Redlicki along with Kamil Majchrzak won the 2013 US Open boys' doubles title after defeating Quentin Halys and Frederico Ferreira Silva 6–3, 6–4 in the final. Redlicki has a career high ATP singles ranking of 381 as of April 29, 2019, and a career high ATP doubles ranking of 187 achieved on November 25, 2019.

Junior Grand Slam finals

Finals: 1 (1 title)

Professional career

Redlicki made his ATP main draw debut at the 2014 Sony Open Tennis in the doubles event, where he partnered Deiton Baughman, losing in the first round to Ryan Harrison and Jack Sock, 7–5, 6–4.

For the 2016 season, he played for the Pac-12 Conference men's tennis champions UCLA Bruins and teamed with teammate Mackenzie McDonald to win the doubles individual championship at the NCAA Men's Tennis Championship.

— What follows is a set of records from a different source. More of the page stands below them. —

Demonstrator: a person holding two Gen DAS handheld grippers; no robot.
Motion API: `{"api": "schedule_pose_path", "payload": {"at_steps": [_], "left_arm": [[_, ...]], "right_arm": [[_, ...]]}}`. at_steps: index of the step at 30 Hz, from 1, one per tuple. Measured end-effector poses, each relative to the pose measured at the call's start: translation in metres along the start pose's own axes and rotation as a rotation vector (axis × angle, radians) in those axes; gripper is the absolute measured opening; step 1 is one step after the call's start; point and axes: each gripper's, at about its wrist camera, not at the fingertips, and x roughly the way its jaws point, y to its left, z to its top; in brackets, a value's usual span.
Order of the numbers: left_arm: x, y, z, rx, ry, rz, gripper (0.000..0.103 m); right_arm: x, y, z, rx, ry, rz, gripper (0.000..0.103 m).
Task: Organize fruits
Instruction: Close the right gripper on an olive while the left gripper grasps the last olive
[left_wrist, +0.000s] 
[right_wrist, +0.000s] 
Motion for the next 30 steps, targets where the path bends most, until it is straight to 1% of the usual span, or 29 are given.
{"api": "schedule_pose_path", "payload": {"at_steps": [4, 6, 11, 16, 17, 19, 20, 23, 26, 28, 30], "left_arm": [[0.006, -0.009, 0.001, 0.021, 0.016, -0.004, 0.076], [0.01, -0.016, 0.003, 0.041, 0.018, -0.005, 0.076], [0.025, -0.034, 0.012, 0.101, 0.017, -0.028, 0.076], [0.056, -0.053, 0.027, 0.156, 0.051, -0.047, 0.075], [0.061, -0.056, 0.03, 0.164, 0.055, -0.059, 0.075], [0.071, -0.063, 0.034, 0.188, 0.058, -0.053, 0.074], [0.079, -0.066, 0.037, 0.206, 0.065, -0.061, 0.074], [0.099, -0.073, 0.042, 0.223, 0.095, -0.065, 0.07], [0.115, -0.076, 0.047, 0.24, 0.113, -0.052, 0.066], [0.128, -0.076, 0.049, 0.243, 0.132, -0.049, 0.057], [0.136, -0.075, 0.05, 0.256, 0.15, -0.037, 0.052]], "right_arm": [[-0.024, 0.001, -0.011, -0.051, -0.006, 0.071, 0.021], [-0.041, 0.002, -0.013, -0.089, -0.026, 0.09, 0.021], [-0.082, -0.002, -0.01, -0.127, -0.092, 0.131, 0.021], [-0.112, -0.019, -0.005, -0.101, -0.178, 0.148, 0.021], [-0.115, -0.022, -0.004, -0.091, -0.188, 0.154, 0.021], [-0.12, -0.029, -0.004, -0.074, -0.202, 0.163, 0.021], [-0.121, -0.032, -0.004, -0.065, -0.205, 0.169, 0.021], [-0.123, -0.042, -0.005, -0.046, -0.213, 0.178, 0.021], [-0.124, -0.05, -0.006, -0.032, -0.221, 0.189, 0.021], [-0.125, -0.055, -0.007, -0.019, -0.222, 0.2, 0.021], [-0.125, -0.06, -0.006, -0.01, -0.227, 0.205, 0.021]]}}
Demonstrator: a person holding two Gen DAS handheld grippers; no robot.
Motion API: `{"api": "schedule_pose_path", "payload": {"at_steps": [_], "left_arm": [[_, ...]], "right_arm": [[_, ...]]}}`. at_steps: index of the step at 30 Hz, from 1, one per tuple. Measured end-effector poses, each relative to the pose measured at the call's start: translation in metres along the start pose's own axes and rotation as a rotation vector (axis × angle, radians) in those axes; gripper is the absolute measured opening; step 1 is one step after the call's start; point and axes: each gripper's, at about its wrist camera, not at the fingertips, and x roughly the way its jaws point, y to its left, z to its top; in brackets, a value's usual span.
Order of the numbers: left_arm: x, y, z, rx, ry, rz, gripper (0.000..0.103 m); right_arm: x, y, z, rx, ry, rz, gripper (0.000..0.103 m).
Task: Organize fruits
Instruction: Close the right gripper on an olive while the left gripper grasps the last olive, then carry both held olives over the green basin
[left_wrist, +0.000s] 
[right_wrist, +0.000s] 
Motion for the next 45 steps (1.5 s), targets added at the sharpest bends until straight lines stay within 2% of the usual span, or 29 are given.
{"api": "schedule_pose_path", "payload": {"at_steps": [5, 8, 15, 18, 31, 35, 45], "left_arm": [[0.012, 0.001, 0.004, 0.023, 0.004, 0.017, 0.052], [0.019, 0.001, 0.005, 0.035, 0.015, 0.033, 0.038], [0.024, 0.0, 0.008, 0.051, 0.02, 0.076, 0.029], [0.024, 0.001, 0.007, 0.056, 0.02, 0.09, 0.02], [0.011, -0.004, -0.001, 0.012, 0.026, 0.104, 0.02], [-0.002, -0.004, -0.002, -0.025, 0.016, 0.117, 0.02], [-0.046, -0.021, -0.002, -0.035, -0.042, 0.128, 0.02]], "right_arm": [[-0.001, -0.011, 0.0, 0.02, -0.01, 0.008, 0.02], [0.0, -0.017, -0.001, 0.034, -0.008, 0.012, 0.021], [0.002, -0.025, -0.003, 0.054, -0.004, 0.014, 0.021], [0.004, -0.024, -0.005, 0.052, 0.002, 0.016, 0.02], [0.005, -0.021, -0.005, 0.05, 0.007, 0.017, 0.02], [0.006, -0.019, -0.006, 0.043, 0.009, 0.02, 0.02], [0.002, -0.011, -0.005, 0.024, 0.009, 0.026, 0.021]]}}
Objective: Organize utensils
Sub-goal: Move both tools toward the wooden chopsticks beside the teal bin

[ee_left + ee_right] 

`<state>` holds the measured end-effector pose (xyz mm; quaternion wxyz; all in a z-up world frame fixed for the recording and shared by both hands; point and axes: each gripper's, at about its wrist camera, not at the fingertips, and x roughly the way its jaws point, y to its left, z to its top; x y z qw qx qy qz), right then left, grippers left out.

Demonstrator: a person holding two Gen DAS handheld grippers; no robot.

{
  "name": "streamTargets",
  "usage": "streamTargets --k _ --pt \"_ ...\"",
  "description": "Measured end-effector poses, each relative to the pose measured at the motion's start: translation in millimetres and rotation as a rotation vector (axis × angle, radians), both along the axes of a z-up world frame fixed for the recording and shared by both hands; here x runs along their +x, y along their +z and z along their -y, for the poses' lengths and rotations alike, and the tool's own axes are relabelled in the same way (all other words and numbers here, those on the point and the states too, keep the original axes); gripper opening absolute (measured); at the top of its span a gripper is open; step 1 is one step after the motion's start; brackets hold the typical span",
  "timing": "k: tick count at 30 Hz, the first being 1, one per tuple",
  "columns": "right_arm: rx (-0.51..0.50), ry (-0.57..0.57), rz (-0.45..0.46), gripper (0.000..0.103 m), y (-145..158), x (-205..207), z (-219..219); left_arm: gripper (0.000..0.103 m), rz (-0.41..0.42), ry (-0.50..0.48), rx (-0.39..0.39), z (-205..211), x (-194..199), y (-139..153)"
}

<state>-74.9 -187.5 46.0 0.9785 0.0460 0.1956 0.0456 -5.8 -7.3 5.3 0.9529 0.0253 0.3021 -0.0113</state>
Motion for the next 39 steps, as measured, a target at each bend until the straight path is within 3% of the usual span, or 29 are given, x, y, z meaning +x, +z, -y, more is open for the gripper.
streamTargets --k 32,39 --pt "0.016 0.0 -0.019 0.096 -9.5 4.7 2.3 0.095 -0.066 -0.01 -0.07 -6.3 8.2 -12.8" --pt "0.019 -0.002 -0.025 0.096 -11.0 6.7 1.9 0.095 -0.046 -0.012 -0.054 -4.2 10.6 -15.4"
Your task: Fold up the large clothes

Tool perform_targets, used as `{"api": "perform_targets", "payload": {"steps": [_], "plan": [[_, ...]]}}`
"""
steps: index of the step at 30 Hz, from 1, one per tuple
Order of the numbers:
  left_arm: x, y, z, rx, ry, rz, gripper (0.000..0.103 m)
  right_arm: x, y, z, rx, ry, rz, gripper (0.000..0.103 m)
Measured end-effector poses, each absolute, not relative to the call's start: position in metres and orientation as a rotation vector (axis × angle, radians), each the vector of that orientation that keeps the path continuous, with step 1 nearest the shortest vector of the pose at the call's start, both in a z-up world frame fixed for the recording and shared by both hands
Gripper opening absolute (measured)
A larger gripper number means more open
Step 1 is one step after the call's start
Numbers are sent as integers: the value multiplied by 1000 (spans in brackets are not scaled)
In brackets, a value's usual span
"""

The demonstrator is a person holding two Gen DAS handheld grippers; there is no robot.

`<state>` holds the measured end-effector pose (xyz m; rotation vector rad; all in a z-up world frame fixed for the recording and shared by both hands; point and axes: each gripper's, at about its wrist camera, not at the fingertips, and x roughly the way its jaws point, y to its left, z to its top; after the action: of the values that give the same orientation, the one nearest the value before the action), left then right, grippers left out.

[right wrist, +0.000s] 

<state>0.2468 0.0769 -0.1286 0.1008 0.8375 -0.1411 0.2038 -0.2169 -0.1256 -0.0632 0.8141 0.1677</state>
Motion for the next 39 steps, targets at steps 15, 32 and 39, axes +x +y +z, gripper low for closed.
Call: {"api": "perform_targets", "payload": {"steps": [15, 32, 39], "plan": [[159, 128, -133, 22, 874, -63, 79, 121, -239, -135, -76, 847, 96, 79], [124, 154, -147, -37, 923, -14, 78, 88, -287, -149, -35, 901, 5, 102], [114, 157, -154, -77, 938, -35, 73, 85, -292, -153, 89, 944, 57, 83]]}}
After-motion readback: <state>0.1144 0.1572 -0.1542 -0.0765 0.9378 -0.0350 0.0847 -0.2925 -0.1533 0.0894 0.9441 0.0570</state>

They defeated the team of Arthur Rinderknech and Jackson Withrow from the University of Texas A&M 6–4, 6–1.

Redlicki was again a winner in the NCAA doubles championship in 2018. He and partner Evan Zhu defeated Martin Joyce and Mikael Torpegaard of Ohio State, 6–7(8), 7–6(4), 11–9, for the title on May 28, 2018. Redlicki was a semifinalist in both singles and doubles. He became the third Bruin to have won two doubles championships in UCLA history.

Redlicki has an older brother who also plays tennis, Michael.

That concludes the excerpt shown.